Provide only the number of lines in the data below that contain the string "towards".

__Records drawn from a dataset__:
————

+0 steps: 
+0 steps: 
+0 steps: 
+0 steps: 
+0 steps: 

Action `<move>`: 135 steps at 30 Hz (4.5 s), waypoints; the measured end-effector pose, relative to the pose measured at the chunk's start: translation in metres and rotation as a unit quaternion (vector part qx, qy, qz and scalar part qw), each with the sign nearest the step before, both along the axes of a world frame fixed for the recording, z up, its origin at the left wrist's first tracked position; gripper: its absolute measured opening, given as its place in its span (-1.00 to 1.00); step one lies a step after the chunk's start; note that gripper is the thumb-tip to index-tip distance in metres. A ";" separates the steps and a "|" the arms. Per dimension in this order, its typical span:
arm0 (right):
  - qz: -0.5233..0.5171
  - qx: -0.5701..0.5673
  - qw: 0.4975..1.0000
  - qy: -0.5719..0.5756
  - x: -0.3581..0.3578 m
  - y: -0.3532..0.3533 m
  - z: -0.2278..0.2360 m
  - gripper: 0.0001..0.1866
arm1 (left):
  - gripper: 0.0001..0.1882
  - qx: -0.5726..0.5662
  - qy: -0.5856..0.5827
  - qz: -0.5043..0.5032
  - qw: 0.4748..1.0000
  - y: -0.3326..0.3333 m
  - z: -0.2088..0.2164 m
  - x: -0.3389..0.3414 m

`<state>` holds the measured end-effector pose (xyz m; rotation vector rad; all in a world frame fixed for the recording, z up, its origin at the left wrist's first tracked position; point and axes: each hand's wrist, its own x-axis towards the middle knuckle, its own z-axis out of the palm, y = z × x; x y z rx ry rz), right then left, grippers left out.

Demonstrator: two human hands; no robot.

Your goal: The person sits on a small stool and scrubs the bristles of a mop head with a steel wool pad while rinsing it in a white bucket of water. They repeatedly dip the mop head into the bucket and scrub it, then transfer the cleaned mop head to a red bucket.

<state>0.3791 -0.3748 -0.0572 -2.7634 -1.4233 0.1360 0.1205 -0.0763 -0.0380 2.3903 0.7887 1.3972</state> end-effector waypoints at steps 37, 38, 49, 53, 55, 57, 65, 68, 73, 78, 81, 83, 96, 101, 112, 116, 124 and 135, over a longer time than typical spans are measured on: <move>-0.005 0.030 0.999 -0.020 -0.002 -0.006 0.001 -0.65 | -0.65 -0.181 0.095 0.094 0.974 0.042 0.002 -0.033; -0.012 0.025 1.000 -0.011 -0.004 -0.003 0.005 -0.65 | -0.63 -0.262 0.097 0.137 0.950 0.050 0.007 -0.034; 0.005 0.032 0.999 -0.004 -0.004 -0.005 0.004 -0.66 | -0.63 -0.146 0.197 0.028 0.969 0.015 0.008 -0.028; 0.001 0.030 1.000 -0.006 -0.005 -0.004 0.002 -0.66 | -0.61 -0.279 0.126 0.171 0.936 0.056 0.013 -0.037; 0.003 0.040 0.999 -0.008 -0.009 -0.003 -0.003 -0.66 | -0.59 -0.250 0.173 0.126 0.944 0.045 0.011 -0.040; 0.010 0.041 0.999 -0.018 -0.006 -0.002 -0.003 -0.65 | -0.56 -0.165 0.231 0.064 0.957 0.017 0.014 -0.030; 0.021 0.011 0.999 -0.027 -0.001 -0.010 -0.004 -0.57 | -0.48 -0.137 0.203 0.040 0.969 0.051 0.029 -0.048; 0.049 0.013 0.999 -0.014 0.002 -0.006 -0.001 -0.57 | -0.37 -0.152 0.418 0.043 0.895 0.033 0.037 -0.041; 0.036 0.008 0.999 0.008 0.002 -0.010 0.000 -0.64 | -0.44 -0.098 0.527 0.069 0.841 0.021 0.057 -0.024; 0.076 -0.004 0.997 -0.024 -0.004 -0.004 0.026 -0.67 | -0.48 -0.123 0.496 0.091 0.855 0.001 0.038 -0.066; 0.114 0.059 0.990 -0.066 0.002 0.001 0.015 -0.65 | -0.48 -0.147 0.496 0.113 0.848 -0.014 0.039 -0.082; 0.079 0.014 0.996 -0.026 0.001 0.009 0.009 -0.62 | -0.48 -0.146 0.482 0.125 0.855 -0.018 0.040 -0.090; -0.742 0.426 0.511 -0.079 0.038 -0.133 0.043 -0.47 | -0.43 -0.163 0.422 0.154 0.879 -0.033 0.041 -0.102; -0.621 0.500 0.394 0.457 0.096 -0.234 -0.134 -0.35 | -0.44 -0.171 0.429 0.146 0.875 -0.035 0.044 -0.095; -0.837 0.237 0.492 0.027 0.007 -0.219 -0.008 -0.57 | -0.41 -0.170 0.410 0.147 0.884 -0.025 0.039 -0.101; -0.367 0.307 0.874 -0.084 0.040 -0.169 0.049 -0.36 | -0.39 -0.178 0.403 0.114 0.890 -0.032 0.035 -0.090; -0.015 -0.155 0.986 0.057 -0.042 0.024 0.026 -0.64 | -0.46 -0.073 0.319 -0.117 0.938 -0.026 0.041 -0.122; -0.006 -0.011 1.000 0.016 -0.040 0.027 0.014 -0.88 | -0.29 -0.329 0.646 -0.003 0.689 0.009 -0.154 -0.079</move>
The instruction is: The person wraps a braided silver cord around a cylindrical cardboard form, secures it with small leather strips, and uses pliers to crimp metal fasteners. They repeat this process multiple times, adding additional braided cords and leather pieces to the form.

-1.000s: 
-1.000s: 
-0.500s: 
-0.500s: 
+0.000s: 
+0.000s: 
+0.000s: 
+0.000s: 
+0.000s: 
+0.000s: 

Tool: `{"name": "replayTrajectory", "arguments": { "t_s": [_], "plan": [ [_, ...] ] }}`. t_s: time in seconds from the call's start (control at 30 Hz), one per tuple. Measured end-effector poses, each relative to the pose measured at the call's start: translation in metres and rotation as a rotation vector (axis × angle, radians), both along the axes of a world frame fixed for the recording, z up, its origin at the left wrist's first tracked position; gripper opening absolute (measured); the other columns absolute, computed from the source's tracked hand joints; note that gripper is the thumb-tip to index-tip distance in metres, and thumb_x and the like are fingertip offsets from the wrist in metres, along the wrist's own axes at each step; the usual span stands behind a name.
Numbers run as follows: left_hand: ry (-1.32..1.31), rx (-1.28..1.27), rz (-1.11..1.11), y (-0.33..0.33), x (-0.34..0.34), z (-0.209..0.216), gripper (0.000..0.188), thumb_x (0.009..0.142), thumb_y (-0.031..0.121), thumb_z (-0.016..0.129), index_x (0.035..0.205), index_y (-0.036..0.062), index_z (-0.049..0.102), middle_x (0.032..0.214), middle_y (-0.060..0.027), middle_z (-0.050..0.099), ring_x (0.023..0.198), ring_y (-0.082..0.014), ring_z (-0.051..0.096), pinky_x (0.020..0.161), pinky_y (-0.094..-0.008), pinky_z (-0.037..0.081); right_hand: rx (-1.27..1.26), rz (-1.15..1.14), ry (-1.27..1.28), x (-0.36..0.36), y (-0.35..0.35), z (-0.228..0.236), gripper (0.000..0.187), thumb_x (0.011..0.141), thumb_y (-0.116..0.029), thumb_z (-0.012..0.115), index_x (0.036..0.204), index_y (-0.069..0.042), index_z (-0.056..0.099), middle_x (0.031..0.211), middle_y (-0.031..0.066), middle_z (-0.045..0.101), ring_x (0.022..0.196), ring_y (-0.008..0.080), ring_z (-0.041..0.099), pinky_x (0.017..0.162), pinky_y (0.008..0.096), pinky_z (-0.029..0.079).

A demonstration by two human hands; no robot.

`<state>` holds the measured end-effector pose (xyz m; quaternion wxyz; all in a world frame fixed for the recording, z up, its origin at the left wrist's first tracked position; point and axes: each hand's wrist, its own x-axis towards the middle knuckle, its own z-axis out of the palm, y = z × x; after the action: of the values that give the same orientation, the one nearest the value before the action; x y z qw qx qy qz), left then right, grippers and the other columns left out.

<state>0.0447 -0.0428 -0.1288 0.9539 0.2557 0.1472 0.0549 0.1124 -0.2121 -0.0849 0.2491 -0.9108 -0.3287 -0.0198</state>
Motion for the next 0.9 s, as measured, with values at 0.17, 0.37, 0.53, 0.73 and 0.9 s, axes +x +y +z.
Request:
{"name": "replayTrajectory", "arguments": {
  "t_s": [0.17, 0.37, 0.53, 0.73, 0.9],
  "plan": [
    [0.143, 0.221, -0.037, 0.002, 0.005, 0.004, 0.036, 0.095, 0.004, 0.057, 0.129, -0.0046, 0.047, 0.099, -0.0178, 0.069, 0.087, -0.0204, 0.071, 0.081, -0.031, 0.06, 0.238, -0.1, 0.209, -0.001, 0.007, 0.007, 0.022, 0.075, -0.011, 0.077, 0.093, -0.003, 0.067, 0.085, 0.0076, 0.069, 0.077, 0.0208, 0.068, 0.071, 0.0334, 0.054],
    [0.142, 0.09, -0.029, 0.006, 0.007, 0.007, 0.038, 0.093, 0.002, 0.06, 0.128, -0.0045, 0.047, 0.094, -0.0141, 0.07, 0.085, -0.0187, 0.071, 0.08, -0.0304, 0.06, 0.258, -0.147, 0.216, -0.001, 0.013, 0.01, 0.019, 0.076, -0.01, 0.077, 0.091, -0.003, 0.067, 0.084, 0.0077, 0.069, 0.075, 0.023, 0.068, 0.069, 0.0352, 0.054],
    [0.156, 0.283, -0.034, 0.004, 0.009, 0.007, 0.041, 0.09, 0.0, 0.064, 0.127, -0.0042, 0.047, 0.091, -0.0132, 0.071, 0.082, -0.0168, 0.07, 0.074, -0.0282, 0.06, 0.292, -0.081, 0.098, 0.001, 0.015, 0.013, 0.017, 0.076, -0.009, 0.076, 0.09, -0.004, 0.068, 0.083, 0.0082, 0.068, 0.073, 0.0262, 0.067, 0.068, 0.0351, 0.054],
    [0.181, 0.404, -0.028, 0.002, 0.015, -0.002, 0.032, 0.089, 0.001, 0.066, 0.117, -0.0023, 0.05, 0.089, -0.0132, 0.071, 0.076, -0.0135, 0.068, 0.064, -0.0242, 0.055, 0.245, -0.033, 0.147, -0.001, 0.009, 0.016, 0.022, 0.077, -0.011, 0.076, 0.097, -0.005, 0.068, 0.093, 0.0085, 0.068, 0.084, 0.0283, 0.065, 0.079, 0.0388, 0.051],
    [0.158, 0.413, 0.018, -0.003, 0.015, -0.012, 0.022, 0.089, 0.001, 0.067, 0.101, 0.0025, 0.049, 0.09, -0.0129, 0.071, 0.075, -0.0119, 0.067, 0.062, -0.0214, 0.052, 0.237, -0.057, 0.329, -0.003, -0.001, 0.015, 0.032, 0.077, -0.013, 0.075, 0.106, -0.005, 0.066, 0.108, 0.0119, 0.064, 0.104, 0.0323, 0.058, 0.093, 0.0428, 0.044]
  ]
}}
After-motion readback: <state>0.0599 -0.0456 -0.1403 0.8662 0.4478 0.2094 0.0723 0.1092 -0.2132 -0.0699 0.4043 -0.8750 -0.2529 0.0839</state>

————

__Solution for this task__:
2